In the records below, some lines hold the word "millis". Copy each of those lines.

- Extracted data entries
----

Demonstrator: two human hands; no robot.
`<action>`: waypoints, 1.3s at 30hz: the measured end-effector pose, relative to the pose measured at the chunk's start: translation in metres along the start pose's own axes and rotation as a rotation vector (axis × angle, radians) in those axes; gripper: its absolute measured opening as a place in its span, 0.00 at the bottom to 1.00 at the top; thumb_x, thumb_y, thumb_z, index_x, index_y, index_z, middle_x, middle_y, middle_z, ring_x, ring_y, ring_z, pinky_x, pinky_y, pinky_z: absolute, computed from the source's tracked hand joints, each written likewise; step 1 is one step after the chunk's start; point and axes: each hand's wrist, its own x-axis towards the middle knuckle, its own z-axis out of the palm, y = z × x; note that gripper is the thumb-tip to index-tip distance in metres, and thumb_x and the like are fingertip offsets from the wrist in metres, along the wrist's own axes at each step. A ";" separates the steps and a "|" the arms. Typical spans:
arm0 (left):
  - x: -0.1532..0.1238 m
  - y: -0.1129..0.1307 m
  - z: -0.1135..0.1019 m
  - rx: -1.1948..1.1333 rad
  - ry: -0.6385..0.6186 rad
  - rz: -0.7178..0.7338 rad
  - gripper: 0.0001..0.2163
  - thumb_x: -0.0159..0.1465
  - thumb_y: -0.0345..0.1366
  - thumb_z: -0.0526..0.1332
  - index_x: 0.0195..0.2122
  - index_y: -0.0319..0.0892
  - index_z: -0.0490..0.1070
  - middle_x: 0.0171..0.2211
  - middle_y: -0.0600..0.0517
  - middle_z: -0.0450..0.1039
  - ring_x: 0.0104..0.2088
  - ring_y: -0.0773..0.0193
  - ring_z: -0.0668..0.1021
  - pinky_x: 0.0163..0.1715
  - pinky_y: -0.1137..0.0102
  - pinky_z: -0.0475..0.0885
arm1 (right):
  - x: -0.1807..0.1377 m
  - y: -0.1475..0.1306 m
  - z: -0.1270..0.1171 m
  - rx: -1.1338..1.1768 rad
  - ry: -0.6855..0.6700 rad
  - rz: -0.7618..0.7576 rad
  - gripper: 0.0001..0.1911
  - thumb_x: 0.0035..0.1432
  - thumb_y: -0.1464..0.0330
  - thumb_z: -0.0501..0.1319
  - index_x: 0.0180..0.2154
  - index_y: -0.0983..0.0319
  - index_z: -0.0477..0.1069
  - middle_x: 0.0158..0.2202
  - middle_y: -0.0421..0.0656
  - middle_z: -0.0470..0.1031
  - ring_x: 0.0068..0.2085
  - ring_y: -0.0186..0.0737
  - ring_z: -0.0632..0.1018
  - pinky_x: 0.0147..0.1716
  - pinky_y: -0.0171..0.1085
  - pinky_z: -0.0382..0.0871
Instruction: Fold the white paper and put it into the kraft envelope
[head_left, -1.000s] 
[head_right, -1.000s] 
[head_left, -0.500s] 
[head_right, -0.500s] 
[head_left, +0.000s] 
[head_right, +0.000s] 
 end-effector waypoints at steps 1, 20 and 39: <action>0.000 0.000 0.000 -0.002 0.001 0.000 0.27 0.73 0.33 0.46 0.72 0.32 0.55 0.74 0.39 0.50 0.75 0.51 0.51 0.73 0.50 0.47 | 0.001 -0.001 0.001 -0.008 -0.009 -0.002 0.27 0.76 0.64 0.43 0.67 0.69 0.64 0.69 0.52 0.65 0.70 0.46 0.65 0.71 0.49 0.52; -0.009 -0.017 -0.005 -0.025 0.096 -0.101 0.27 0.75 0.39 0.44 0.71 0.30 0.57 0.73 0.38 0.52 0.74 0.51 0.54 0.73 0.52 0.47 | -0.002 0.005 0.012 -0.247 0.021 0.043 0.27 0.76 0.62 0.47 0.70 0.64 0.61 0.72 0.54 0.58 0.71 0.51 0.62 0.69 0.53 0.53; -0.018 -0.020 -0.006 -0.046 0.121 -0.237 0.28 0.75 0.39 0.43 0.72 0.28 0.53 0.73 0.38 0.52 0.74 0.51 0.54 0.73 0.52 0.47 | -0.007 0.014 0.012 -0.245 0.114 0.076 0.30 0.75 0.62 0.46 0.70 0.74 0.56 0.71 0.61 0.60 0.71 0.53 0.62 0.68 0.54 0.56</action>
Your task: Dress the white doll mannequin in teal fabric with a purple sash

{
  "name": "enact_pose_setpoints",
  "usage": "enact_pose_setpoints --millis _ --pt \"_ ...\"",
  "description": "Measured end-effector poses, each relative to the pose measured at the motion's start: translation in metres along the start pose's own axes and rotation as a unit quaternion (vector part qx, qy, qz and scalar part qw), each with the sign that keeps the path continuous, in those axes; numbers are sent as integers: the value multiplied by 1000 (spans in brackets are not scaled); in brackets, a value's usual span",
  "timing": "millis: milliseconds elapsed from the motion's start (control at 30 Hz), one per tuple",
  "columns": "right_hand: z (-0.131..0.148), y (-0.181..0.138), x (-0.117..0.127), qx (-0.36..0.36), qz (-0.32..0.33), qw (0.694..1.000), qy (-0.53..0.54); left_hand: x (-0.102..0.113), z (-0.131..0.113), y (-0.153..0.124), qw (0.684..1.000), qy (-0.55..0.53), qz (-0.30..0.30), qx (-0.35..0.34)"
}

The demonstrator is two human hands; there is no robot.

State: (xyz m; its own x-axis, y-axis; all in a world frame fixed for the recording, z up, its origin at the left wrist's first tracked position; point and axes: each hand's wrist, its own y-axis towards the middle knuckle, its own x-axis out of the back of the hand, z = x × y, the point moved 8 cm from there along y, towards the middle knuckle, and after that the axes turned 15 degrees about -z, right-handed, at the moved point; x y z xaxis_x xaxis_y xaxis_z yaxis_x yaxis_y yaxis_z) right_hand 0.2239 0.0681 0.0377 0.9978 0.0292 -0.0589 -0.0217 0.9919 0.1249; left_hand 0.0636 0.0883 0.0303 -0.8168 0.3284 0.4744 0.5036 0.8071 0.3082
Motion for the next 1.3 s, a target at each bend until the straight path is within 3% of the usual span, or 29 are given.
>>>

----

- Answer space
  "usage": "enact_pose_setpoints --millis _ --pt \"_ ...\"",
  "timing": "millis: milliseconds elapsed from the motion's start (control at 30 Hz), one per tuple",

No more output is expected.